### Exercise data
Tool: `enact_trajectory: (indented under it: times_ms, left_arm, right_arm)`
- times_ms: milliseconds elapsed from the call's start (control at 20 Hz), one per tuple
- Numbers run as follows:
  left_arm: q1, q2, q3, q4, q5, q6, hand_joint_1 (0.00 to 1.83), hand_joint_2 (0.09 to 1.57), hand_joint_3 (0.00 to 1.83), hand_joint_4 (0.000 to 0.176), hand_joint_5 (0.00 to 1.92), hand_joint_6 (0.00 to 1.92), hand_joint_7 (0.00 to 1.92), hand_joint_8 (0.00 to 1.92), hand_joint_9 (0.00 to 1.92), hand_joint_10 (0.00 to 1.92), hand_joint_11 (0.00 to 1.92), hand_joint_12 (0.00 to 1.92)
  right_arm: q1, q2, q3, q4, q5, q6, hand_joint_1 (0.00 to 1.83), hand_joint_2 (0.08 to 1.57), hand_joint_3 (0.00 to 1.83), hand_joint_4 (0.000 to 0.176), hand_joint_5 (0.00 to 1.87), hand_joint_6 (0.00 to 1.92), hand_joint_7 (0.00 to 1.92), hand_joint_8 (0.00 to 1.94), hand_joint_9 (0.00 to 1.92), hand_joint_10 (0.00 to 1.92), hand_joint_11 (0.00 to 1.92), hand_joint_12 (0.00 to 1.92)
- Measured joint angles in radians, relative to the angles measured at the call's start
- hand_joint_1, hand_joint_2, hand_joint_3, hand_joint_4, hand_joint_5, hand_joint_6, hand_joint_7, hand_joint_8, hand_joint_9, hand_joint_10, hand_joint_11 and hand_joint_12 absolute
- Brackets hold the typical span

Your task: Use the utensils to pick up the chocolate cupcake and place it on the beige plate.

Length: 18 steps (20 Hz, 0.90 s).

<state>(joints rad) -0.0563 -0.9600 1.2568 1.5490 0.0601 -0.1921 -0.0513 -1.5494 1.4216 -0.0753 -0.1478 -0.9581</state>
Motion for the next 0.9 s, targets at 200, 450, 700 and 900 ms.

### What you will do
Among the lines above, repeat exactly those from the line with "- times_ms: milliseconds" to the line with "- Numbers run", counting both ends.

### Result below
- times_ms: milliseconds elapsed from the call's start (control at 20 Hz), one per tuple
- Numbers run as follows:

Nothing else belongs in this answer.